Summer 2022 highlighted all the fragilities of the Italian agricultural system related to water supply. Not irrigated crops were deeply affected by drought, causing a significant yield loss and considerably affecting livestock and food market. Drought is known to be related to climate change and global warming; but, additionally, a structural lack of water storage from glaciers and snow an be recorded. The increasing number of extreme events (floods, fires and droughts) remind about the need of a forecasting system able to map location and time where/when an extreme event effects crops. Earth Observation (EO) and Geoinformation represent a great opportunity for environmental monitoring especially if based on continuated open data. Many experiences are currently proposed works for crop monitoring at the farm scale; nevertheless, a system aiming at monitoring/ managing water supply to crops at the regional/national scale for institutional purposes is currently missing.
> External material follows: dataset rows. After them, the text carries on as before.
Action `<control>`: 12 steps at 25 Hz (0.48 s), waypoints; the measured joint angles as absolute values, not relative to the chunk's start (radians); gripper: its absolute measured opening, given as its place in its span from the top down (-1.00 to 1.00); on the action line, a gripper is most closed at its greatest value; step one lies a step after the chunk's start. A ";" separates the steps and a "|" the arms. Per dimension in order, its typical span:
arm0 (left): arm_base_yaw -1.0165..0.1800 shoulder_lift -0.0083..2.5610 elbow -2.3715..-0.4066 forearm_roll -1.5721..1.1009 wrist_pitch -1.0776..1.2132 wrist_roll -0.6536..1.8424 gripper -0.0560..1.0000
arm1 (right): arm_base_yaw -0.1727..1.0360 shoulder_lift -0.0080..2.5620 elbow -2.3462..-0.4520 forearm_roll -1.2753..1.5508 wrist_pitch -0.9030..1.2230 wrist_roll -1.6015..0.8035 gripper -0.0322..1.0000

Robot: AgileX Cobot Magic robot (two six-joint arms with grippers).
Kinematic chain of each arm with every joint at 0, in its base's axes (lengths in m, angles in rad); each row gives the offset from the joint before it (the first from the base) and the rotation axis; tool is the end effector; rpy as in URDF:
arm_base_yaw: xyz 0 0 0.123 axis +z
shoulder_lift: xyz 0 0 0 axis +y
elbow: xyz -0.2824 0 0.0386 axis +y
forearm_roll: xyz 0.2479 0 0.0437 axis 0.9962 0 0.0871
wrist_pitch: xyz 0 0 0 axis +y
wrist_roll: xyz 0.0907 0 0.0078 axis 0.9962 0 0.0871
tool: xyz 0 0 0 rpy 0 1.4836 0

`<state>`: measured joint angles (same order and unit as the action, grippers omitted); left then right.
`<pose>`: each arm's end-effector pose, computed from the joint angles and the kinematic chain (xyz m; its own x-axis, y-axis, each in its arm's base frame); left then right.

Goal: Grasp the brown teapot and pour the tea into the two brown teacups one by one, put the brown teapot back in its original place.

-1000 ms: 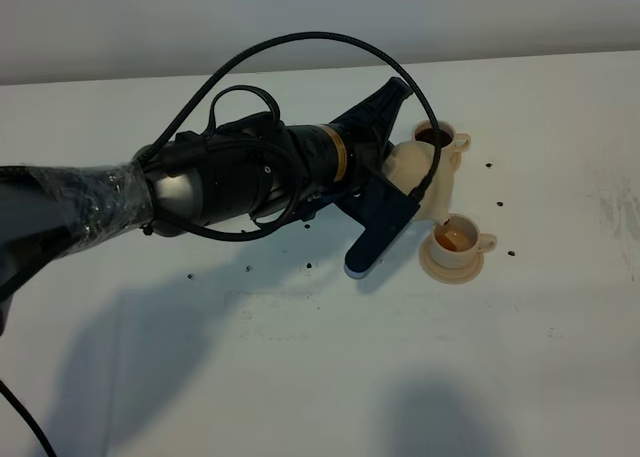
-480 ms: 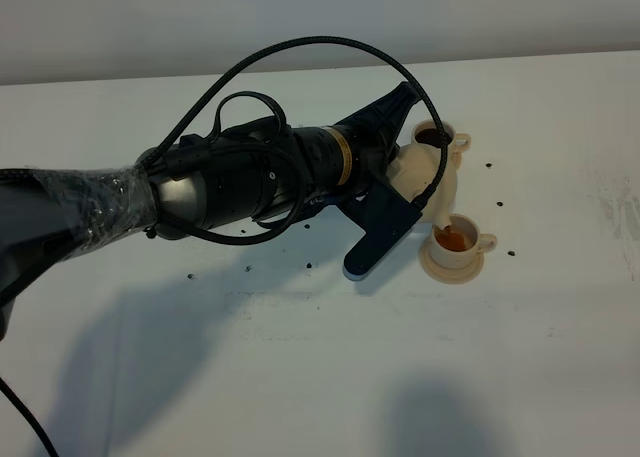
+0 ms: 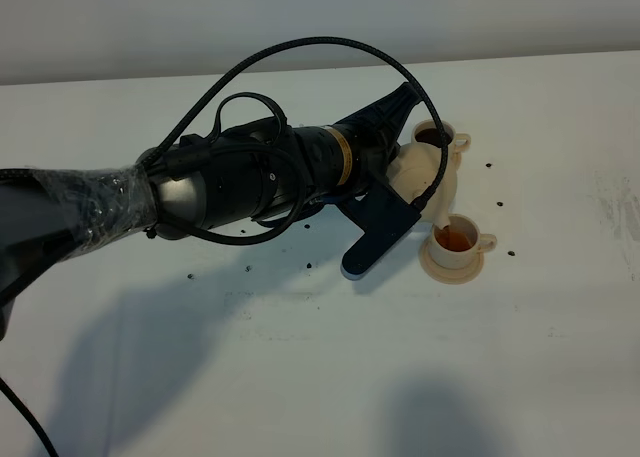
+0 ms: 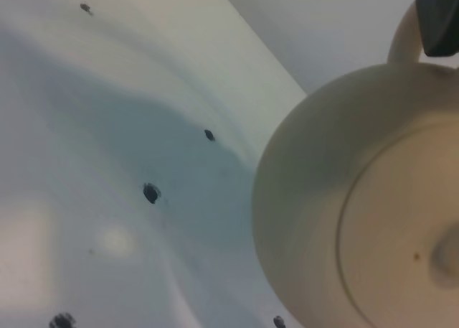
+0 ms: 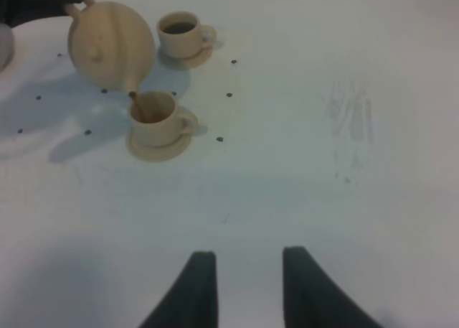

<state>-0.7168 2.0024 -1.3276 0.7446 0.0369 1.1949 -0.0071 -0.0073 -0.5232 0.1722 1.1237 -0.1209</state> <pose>0.3396 -0.2928 0.1900 0.7549 0.5792 0.3076 0.1747 -0.6297 0.7569 -0.0120 0.0142 0.2794 -0.4732 -0.0419 -0.8800 -0.1504 0.9880 0.0338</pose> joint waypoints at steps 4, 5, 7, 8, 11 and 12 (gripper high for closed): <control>-0.717 2.002 -1.328 0.745 0.033 1.195 0.72 | -0.007 -0.007 -0.523 0.172 1.124 -0.121 0.51; -0.717 2.002 -1.328 0.745 0.032 1.195 0.72 | -0.007 -0.007 -0.523 0.172 1.124 -0.121 0.51; -0.717 2.002 -1.328 0.746 0.030 1.195 0.72 | -0.007 -0.007 -0.523 0.172 1.124 -0.121 0.51; -0.717 2.002 -1.328 0.752 0.030 1.194 0.72 | -0.007 -0.007 -0.523 0.172 1.124 -0.121 0.51; -0.717 2.002 -1.328 0.774 0.029 1.181 0.72 | -0.007 -0.007 -0.523 0.172 1.124 -0.121 0.51; -0.717 2.002 -1.328 0.783 0.029 1.175 0.72 | -0.007 -0.007 -0.523 0.172 1.124 -0.121 0.51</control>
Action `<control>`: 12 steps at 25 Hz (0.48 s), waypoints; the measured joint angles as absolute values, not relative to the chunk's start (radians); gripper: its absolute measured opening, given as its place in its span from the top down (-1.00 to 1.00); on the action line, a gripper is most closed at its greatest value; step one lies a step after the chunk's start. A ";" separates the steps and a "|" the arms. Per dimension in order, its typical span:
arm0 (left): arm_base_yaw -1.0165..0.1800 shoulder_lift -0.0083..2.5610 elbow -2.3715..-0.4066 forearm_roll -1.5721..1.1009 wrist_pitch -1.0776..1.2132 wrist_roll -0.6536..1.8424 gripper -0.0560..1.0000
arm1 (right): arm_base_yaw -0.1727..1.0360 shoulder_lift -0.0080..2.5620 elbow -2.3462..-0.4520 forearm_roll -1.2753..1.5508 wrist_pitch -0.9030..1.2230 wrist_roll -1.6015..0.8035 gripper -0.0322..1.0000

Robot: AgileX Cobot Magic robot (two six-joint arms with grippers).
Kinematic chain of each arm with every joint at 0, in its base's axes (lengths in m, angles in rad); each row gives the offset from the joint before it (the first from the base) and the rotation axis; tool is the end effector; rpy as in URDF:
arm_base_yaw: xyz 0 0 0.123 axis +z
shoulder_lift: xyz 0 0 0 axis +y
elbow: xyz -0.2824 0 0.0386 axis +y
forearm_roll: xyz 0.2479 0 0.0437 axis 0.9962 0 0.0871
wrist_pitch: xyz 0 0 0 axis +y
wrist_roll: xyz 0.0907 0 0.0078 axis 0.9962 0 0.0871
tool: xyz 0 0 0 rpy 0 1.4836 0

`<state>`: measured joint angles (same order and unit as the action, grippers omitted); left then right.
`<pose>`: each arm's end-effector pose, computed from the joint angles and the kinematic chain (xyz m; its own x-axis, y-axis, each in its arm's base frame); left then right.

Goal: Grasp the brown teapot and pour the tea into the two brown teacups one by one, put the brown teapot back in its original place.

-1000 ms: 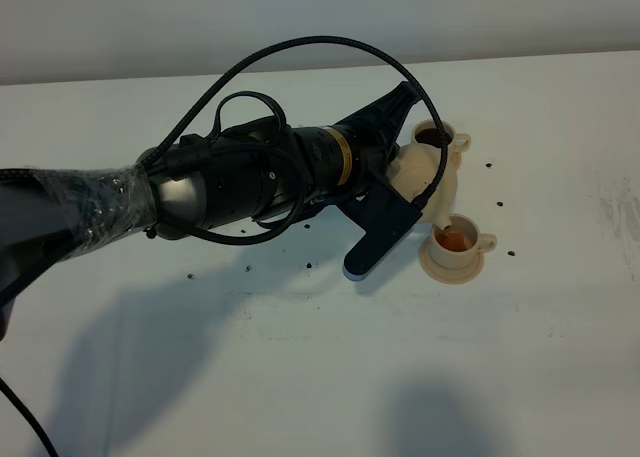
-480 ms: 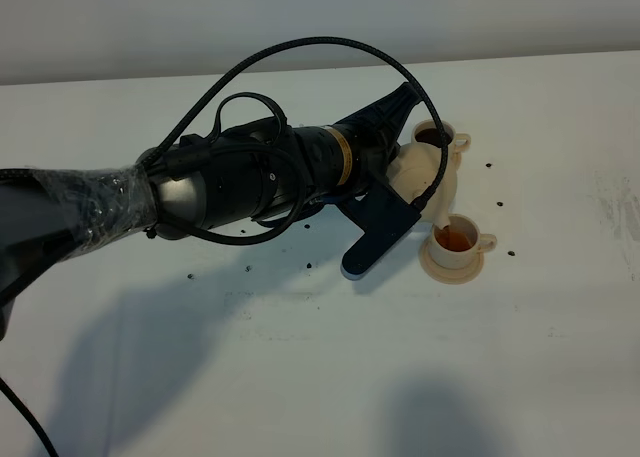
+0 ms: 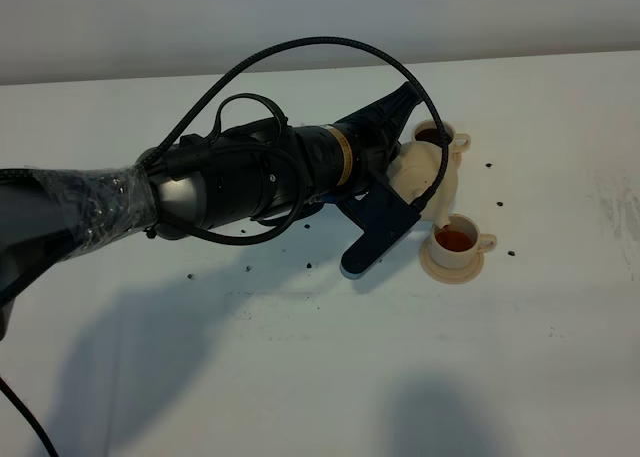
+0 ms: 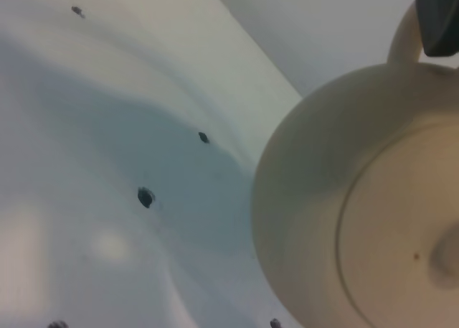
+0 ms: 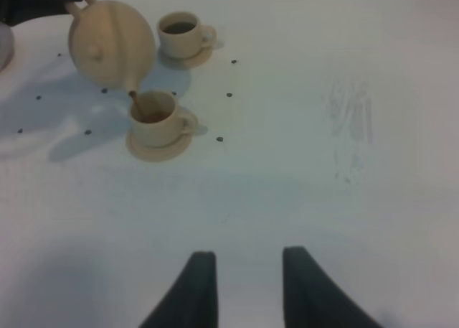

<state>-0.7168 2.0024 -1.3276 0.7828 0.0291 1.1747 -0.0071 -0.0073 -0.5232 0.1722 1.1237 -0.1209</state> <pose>0.3396 -0.2933 0.1905 0.7590 0.5669 0.3202 0.1562 -0.6360 0.7557 -0.0120 0.0142 0.2794 -0.4732 -0.0419 -0.8800 -0.1504 0.9880 0.0338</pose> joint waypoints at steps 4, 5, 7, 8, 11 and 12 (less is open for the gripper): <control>-0.717 2.002 -1.328 0.833 0.029 1.112 0.72 | -0.007 -0.007 -0.523 0.172 1.124 -0.121 0.51; -0.717 2.002 -1.328 0.852 0.029 1.091 0.72 | -0.007 -0.007 -0.523 0.172 1.124 -0.121 0.51; -0.717 2.002 -1.328 0.883 0.028 1.055 0.72 | -0.007 -0.007 -0.523 0.172 1.124 -0.121 0.51; -0.717 2.002 -1.328 0.898 0.028 1.039 0.72 | -0.007 -0.007 -0.523 0.172 1.124 -0.121 0.51; -0.717 2.002 -1.328 0.933 0.027 1.004 0.72 | -0.007 -0.007 -0.523 0.172 1.124 -0.121 0.51; -0.717 2.002 -1.328 0.940 0.027 0.996 0.72 | -0.007 -0.007 -0.523 0.172 1.124 -0.121 0.51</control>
In this project, open EO products, coupled with ground-based data, will be used as the basis for the development of a prototypal service for mapping and forecasting drought effects on crops useful for public institutions (like regions or basin authorises). In particular EO4DEMOC will be intended to be operational at Italian national level and developed around open geodata mainly from the Copernicus/MODIS archives. Machine learning and physically-based techniques will be considered and coupled with cloud computing facilities and open-source tools. Applicants' different skills will ensure rapid progress in this emerging field of remote sensing application to advance the knowledge in the national context and raise awareness among the scientific community, policymakers, stakeholders and citizens on the sustainable development/management of water supply for agricultural purposes. In particular: (i) EO4DEMOC will systematise currently
unrelated information, available from multiple and open sources/archives, to support drought monitoring and management at the national scale proposing an harmonised approach; (ii) it will exploit both open ground data from public sensor networks and EO data - still under-used in Italy; (iii) it will provide new insights about relationship between drought and environmental impacts, explicitly
tailored for our country. More specifically, EO4DEMOC will produce the following outputs of economic, industrial, environmental and social relevance for our country: (i) Production of maps continuely locating spatio-temporal crop anomalies in terms of evapotranspiration, thermal state or vigour. These are retained essential for institutions to assess water supply and consistency for agricultural areas in a time where climate change are heavinly impacting; (ii) Development of a prototype service/platform for crop monitoring from space aimed at pro-actively managing drought events affecting crops and giving in-season estimate of potential economic loss.